Sí. Eso le dijo una doctora que era parte del equipo encargado de las cirugías. Priscila quedó estupefacta. Y pensativa. Miró a la doctora, que aún la miraba sin expresión, fría y desafiante, mentón en alto. Priscila miraba a su madre, estacionada en una silla de ruedas, ya en la puerta del quirófano. Su madre la miraba sin distinguirla, desde su borrosa perspectiva.

—Disculpe, estoy aquí porque no he podido tramitar mi pasaporte —le dijo Priscila al funcionario que la atendía en la oficina estatal del Ministerio de Identificación y Extranjería.

El ambiente estaba presidido por dos grandes posters o retratos —Priscila no se fijó, en realidad, pero eran del presidente permanente y del gobernador de turno.

—¿Qué dice el portal? O sea, ¿hasta dónde pudo llegar usted con su registro en nuestro portal?

—Pude crear mi cuenta, pude introducir mis datos personales, pero al decirle “Enviar”, me saca y me dice: “Trámite no aplica”.

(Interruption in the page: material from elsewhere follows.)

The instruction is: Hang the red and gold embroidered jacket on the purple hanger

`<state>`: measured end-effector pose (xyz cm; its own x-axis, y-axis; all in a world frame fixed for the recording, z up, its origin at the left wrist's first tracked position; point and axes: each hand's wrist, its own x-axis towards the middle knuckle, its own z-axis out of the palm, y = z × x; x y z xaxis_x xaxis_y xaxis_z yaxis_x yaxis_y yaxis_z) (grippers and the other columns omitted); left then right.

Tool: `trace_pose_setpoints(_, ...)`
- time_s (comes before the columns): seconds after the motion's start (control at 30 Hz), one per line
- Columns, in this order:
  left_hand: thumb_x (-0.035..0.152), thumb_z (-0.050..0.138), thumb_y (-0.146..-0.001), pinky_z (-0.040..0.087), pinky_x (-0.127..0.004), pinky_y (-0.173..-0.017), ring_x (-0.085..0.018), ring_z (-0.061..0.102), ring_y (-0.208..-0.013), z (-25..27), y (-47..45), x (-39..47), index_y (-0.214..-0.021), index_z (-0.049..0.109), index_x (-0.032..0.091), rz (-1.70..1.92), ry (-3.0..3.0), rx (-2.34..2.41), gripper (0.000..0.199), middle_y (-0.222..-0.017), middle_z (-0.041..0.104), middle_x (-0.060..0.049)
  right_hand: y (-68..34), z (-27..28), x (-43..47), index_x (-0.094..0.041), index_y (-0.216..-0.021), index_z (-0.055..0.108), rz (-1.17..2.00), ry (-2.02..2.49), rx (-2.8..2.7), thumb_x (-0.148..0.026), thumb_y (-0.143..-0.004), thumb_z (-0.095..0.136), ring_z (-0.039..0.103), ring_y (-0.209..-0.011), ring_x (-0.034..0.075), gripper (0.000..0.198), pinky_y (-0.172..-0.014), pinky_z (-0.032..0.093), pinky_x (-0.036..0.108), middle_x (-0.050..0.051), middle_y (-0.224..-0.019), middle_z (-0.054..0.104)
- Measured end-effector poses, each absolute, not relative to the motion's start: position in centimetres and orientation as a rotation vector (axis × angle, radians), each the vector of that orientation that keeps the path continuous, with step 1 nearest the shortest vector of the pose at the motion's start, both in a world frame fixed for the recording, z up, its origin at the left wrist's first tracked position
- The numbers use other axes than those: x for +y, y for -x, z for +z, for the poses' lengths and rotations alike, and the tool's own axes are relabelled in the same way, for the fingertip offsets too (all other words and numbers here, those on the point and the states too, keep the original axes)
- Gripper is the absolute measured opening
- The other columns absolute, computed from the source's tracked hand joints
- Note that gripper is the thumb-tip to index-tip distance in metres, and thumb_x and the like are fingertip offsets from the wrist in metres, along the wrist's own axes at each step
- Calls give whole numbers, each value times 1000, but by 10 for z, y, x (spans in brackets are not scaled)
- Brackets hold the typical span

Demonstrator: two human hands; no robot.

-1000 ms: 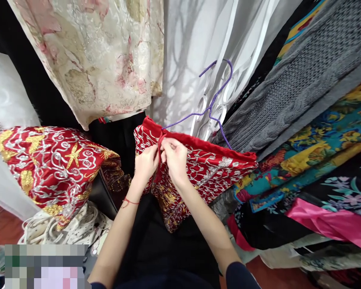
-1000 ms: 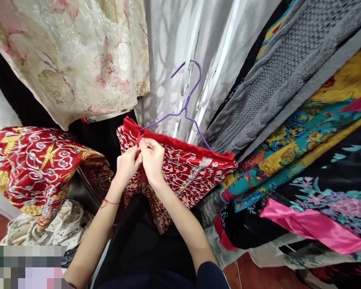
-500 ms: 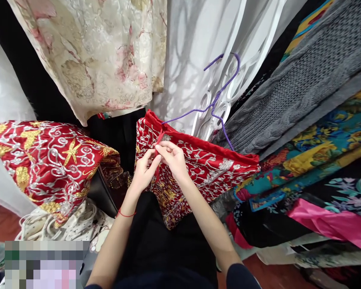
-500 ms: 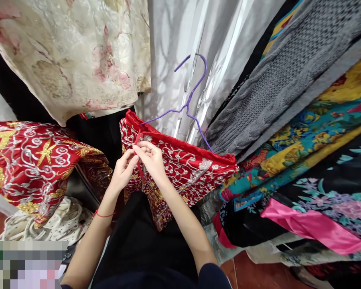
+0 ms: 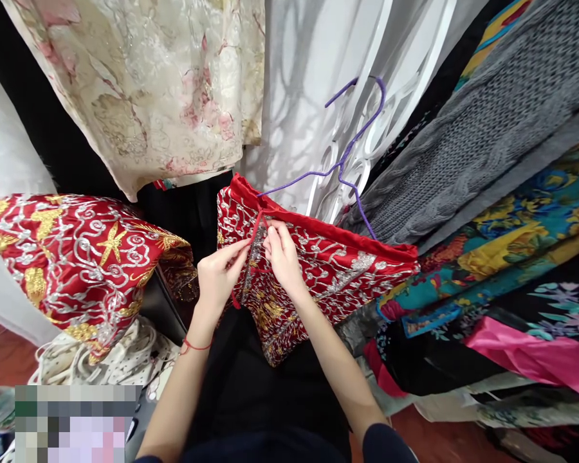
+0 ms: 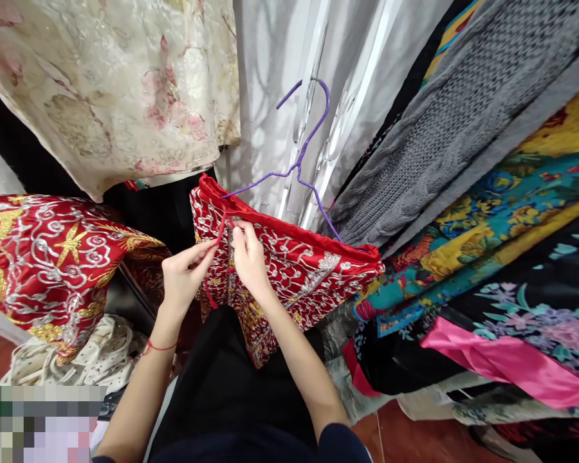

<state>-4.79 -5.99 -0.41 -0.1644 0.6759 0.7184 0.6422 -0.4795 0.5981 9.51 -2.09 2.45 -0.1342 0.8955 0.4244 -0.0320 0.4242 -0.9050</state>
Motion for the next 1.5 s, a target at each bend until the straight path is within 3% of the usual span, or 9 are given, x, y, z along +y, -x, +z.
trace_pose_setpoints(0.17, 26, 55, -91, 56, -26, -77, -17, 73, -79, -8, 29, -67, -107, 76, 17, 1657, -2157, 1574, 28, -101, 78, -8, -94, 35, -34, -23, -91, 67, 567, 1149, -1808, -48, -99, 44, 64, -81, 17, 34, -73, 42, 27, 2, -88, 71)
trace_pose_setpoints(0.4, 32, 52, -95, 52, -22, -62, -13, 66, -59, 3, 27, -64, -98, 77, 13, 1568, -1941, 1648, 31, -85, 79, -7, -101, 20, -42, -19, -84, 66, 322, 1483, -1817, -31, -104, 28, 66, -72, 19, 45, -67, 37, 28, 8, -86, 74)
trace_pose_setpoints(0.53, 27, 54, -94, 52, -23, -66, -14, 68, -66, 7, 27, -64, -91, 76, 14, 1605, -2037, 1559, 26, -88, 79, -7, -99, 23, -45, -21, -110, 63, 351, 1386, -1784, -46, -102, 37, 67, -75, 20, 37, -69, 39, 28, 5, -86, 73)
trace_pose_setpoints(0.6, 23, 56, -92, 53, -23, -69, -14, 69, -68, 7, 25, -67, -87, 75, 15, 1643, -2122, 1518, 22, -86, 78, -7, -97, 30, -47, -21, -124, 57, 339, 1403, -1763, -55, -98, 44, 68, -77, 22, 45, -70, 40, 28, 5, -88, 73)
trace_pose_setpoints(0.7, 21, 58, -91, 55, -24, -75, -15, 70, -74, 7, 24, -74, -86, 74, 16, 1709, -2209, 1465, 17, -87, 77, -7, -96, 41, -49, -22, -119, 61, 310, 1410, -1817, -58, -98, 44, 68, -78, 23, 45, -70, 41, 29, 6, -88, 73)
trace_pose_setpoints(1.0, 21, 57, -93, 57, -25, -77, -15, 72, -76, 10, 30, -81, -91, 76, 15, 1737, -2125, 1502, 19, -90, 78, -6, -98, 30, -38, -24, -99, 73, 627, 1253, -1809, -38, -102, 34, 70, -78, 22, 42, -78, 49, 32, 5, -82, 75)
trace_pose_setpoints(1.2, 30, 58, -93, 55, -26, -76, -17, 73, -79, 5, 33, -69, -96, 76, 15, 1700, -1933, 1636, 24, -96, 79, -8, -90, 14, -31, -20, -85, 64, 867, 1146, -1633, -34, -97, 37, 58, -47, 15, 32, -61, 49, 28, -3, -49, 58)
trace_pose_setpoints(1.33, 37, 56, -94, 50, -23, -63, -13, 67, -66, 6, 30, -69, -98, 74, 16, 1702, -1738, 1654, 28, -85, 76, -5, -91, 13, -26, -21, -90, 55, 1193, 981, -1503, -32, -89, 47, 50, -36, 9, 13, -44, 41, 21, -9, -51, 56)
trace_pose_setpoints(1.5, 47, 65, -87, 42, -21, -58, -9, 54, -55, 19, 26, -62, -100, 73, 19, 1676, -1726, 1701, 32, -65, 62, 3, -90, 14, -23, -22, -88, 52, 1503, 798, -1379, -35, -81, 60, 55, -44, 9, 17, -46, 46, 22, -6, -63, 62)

—Permítame su carnet DNI. No, no. Mejor dígame el número.

Hablaba sin mirarla, moviendo unos papeles y unas flácidas carpetas que tenía sobre el escritorio. Hundió sus dedos lentamente, sin convicción, en la parte del teclado reservada para números y signos.

—Por supuesto que no. Porque usted mandó un mensaje por un grupo en el cual puso mal al gobierno. Eso es incitación al odio...

Ya su frase era tendencia en las redes. La gente escribía con el hashtag #QueAgoniaTodoEsto. Y ya se sabe cómo son las redes.

Se veían los camiones cisterna repartiendo el agua en los barrios y urbanizaciones. Desde la madrugada, por todas partes. Y desde la madrugada había que apostarse en las largas colas para recibir la bolsa del racionamiento de alimentos. Los consejos comunales actuaban como un clan. Lo eran, en realidad. Clan a clan. Clan a clan, como lúgubres campanazos.

Otro de los rumores era el de que el dictador ya no podía confiar en nadie. Había adelgazado, se le notaba en las mejillas y en el tórax, menos robusto, más blando. Corrían, corrían rumores. Bulos, bolas, fake news, tendencias... El sector comercial importador ya no se beneficiaba de los acuerdos con China. Ni de los suscritos con Turquía. Su mascada había mermado. Era lo que los politólogos y expertos en política llaman “ruido de sables”. Otra vez “ruido de sables”.

—Qué agonía todo esto —dijo el presidente perpetuo, guareciéndose en el Palacio del Ejecutivo Nacional. Unos pocos cadetes, imberbes aún, lo acompañaban, temerosos.